Pure Red Cell Aplasia

Excerpt

Pure red cell aplasia (PRCA) is a rare disorder that presents with anemia from failure of erythropoiesis. This condition is characterized by normocytic, normochromic anemia with associated reticulocytopenia and absent or infrequent erythroblasts in the bone marrow. PRCA is distinct from aplastic anemia in having intact platelet and leukocyte precursors. Thus, PRCA has normal platelet and leukocyte numbers and morphology in the peripheral blood.

Kaznelson first described PRCA in 1922. The congenital or inherited form of PRCA, also called "Diamond-Blackfan syndrome," was first described by Joseph in 1936 and subsequently by Diamond and Blackfan in 1938. PRCA's thymoma association led to the discovery of the autoimmune mechanisms producing this rare disease. PRCA has also been the object of much laboratory research due to the condition's association with parvovirus B19 in patients with sickle cell disease. However, PRCA's rarity makes it difficult to conduct interventional trials. Thus, most PRCA treatment recommendations are based on retrospective studies or anecdotal case reports.

The Hematopoietic Process and Erythrocyte Formation

All cells in the peripheral blood and some solid tissues, eg, osteoclasts, arise from hematopoietic stem cells. Hundreds of billions of blood cells can form daily from a stem cell pool of only 100,000. Hematopoietic stem cells can undergo self-renewal and differentiation, allowing continuous blood cell regeneration and maintenance.

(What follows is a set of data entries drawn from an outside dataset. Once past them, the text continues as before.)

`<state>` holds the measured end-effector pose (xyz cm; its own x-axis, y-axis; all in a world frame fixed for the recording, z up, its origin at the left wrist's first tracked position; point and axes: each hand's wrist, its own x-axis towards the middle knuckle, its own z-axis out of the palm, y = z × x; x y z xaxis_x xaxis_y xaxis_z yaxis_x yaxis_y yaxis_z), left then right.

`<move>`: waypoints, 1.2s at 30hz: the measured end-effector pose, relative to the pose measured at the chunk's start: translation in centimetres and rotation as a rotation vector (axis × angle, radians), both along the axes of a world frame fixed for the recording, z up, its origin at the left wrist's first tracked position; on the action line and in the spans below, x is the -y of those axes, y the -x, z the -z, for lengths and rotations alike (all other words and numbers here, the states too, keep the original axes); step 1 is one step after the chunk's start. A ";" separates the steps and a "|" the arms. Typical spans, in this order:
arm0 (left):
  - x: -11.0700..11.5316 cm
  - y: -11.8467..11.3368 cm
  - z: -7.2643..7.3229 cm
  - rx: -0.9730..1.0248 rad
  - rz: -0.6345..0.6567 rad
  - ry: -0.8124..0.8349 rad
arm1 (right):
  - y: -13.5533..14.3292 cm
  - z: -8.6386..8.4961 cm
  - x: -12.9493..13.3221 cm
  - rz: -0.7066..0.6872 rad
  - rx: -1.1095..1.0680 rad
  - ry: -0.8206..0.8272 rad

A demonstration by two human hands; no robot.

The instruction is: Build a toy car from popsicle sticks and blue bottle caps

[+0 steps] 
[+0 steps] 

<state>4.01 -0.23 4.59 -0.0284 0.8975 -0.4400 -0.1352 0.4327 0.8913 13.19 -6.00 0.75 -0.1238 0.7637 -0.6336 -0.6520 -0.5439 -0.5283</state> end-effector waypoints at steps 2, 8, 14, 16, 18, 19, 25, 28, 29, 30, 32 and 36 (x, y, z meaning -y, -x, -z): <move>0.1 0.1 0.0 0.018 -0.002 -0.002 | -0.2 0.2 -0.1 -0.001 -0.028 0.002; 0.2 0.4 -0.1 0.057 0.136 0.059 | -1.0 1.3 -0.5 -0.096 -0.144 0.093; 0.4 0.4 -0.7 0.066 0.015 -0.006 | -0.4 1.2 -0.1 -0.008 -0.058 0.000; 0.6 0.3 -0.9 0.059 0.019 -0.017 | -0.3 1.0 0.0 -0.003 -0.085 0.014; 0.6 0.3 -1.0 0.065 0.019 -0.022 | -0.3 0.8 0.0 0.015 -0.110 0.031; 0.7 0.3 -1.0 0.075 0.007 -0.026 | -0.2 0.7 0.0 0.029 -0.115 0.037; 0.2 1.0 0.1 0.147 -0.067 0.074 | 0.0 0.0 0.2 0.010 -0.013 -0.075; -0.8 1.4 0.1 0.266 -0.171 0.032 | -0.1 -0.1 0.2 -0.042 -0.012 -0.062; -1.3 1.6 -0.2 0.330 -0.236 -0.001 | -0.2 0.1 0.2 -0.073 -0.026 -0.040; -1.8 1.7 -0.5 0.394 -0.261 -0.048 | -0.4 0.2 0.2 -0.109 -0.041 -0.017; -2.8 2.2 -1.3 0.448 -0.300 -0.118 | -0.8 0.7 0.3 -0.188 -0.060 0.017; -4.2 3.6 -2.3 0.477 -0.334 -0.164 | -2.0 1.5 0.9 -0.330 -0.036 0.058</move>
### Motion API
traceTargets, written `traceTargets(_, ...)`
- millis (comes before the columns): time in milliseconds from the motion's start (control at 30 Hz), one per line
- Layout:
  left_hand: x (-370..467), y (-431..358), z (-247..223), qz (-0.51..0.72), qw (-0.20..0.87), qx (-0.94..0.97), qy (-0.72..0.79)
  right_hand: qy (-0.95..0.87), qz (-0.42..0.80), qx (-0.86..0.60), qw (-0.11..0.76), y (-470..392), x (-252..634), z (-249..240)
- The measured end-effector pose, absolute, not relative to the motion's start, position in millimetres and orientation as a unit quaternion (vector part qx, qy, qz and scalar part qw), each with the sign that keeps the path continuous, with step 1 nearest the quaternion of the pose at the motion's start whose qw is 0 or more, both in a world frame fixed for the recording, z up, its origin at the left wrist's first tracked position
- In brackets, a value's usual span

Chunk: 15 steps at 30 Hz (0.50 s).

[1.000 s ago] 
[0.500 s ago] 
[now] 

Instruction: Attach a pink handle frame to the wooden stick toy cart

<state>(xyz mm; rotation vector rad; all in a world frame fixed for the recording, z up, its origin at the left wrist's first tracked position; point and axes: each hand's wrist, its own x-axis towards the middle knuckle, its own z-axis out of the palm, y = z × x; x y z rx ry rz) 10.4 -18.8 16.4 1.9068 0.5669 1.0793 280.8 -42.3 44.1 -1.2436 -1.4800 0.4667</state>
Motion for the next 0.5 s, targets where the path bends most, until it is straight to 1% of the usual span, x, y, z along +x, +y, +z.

Blood cells appear in the 3rd week of embryonic development in the yolk sac. By the 3rd month, hematopoietic stem cells translocate from the yolk sac to the liver, the main site of blood cell production until the antenatal period. In the 4th month, hematopoietic stem cells start to populate various bone marrow sites. At birth, all skeletal marrow sites are hematopoietically active, replacing the liver and becoming the only blood cell source. The marrow remains red and hematopoietically active until puberty. By age 18, about half of the marrow spaces become fatty and inactive, and the only active sites remaining are found in the skull, vertebrae, sternum, ribs, pelvis, and proximal humeral and femoral epiphyses.

The hematopoietic cells arise from a pluripotent progenitor, which forms the common myeloid and lymphoid stem cell lines. Thrombopoietin and interleukin-11 (IL-11) commit some stem cells to become the common precursors for erythroid, megakaryocytic, and basophilic cells. Erythropoietin (EPO) promotes differentiation to proerythroblasts, which undergo several functional changes before becoming reticulocytes and mature erythrocytes. Red blood cells (RBCs) contain hemoglobin and are specialized to deliver oxygen from the alveoli to the peripheral tissues.